Gathering public submissions of hair styles to build a 3D model database of Black hairstyles and textures, Darke writes: ‘It is a feminist, anti-racist resource for digital artists and 3D content creators… By making the Afro Hair Library free and open-source, it can have a broad impact on relevant industries and eco-systems by lowering the barrier for all creators – both hobbyists and professionals – to integrate accurate, diverse and respectful representations of Blackness in digital media.’
Health & Wellness : Andrew Gurza
Transforming how the world understands sexuality, pleasure and intimacy
Unapologetically honest about how the lived experience of disability feels, Andrew Gurza is a consultant, writer and co-founder of sex toy company Bump’n. From his own blog, social media channels and Disability After Dark podcast, Gurza shares stories of life as a queer, disabled man, from conversations about body image, care and loneliness, while using Disability After Dark to explore parts of the disabled experience that the public rarely hear about, such as sexuality, pleasure and intimacy.
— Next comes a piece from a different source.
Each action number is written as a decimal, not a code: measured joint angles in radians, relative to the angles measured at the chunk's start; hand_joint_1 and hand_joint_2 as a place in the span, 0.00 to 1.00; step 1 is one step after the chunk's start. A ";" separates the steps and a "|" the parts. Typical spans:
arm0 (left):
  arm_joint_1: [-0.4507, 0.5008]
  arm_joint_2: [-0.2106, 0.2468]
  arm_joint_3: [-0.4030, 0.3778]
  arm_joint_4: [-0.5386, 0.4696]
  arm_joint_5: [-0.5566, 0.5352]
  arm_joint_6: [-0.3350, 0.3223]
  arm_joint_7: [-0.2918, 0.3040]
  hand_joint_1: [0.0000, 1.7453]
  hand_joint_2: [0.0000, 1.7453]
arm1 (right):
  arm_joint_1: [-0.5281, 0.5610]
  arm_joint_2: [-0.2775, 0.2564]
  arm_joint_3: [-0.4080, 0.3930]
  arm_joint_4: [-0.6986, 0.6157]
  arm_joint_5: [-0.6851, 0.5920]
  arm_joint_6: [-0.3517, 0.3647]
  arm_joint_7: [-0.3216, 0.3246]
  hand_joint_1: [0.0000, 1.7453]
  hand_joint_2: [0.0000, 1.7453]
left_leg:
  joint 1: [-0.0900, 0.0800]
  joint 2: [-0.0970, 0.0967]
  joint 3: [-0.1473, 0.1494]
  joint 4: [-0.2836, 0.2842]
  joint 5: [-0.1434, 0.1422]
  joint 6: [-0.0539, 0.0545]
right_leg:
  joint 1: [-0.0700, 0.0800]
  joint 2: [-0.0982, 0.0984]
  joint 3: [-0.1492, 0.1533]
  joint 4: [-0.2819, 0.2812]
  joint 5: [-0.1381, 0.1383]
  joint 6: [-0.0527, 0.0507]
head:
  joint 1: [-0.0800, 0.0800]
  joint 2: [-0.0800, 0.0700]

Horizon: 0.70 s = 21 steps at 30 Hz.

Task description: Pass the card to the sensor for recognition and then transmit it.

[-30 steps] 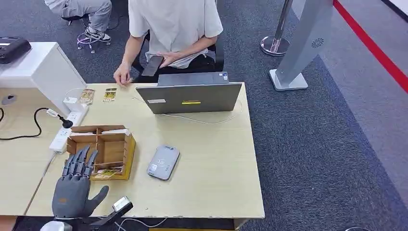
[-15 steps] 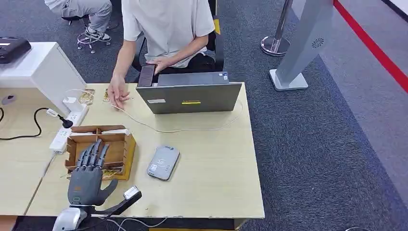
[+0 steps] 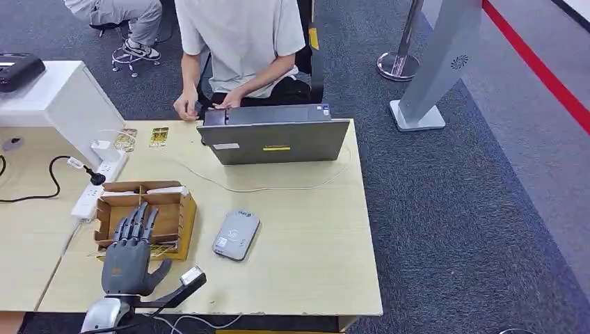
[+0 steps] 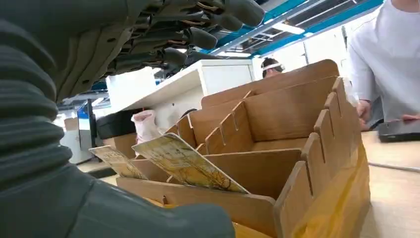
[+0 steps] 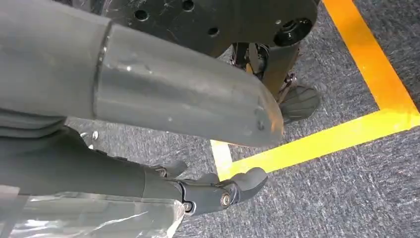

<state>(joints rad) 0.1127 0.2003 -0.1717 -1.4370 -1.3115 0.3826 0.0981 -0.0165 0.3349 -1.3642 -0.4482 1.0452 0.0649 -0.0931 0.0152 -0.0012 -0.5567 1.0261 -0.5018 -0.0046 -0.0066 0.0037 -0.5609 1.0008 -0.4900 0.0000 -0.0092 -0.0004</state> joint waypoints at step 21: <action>0.003 -0.008 0.043 0.005 -0.008 0.007 0.023 0.00 1.00 | 0.000 0.013 -0.011 -0.028 0.037 0.010 0.005 0.00 0.00 | 0.000 0.000 0.000 0.000 0.000 0.000 | 0.000 0.000 0.000 0.000 0.000 0.000 | 0.000 0.000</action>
<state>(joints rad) 0.1153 0.1926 -0.1285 -1.4324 -1.3199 0.3895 0.1213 -0.0162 0.3479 -1.3756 -0.4761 1.0819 0.0752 -0.0877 0.0153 -0.0013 -0.5568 1.0261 -0.5018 -0.0046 -0.0066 0.0037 -0.5609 1.0009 -0.4900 0.0000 -0.0088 -0.0004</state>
With the recent launch of Bump’n, Gurza is co-driving a brand of sex toys for people with hand limitations. Its flagship product, the Joystick, is designed for people with hand dexterity, weakness or mobility issues, or those who want a hands-free experience. Emphasising that sexual pleasure is a human right, Gurza is breaking down barriers – whether conversational, emotional or physical – around ableism, sexuality, identity and pleasure.
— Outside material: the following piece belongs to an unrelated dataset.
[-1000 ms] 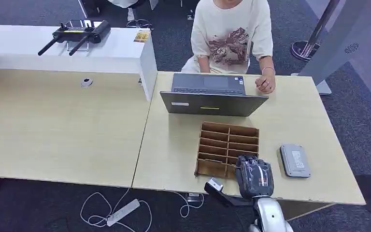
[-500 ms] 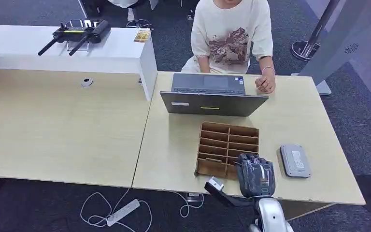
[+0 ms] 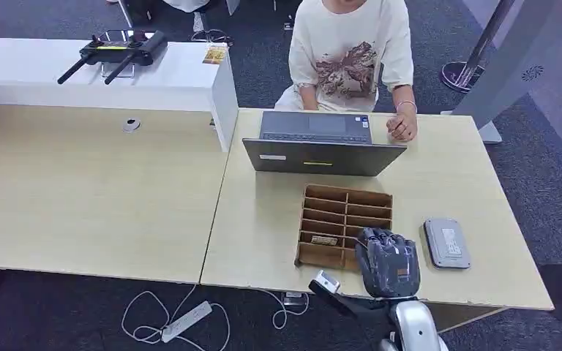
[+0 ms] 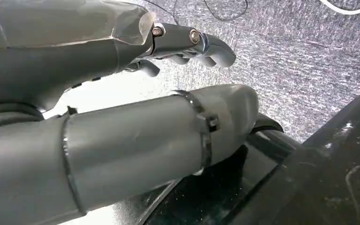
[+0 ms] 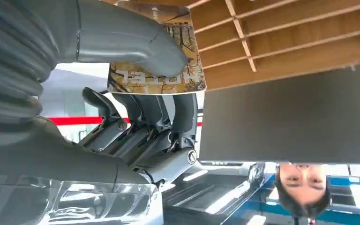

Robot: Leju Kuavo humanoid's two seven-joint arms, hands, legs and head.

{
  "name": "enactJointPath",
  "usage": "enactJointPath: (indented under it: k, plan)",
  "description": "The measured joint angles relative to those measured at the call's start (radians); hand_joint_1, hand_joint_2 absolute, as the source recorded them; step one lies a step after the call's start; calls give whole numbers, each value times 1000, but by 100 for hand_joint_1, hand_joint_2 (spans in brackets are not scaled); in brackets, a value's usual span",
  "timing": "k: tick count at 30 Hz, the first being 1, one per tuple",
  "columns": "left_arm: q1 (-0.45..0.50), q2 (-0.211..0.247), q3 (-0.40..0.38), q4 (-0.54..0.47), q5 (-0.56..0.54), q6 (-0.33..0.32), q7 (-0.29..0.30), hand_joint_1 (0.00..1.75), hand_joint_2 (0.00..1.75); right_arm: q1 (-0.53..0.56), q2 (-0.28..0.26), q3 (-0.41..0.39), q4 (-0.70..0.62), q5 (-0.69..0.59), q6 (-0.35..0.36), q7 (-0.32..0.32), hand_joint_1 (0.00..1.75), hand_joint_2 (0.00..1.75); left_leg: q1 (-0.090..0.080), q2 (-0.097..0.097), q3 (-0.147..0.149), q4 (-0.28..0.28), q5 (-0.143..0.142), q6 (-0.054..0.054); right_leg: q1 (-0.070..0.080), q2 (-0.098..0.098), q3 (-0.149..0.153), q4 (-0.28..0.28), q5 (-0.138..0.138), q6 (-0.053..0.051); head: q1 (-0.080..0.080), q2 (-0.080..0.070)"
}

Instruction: Pass the card to the sensor for recognition and then transmit it.

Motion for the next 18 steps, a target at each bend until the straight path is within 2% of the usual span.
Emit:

The Open Source Afro Hair Library seeks to address the lack of thoughtful representation of Blackness in games, virtual [and] augmented reality, and other 3D media
Design : Sean Brown
Democratising access to well-designed architecture, interiors and objects
A multi-disciplinary creative, Sean Brown explores how we interact with objects and spaces within their wider social or environmental context. Indeed, Covid-19 was the spark for Brown’s homeware brand, Curves by Sean Brown, which emerged following two intersecting moments: Brown moving into a new home as the pandemic hit, and lockdown bringing his creative collaborations to an abrupt standstill. ‘It forced me to look at my dwelling, get in touch with my space and just evolve in that way… I really started to see how space and function with objects worked for me,’ he explains. The result is a line of accessible homeware, from home-made rugs that pay homage to 1990s hip-hop records to puzzles and incense that help people to find peace at home.
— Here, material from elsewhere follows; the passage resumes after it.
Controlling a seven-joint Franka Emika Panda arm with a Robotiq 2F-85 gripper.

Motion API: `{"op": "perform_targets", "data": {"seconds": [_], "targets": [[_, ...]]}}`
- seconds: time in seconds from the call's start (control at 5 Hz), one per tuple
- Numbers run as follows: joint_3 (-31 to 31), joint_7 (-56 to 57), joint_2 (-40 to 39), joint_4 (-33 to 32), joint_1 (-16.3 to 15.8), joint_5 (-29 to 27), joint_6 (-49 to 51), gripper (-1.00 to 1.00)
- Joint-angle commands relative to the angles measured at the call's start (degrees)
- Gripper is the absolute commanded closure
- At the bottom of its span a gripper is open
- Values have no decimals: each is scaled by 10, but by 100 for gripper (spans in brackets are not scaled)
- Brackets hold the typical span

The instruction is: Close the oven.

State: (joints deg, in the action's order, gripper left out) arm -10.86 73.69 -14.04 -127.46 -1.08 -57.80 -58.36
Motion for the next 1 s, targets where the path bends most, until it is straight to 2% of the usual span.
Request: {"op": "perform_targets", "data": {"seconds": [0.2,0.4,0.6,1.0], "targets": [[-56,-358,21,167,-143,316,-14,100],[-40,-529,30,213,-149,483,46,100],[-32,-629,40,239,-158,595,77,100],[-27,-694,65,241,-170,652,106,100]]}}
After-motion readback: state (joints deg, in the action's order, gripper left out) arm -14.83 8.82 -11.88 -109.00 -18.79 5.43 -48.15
Concurrently, Brown’s project Hypatia Space is examining the experience of people with disabilities in their homes, and how to create functional yet design-led spaces that don’t discriminate. ‘They’re spaces designed with intent where creativity and function intersect,’ he says.
Food & Drink : Dr Catherine Nakalembe
Using satellites and machine learning to future-proof African farming
As Africa programme director at NASA Harvest, Catherine Nakalembe is working to secure the future of crops and farming across East Africa – with a little help from satellites and machine learning.
Recipient of the 2020 Africa Food Prize, Nakalembe’s work is protecting farmers from crop failure at a time when the climate emergency is pushing farming further north and demanding radical technological interventions combined with people-centric solutions. Her work with NASA uses data from farmers and satellite imagery to ascertain how crops are faring in countries such as Tanzania, Uganda and Kenya, giving instant insight to governments and helping to mitigate food shortages where crop failures could occur.
Now, Nakalembe is creating a framework that will unite her research and knowledge gained so far, with the ambition that countries will use it to launch their own crop-monitoring systems or early warning systems using satellites and on-the-ground data.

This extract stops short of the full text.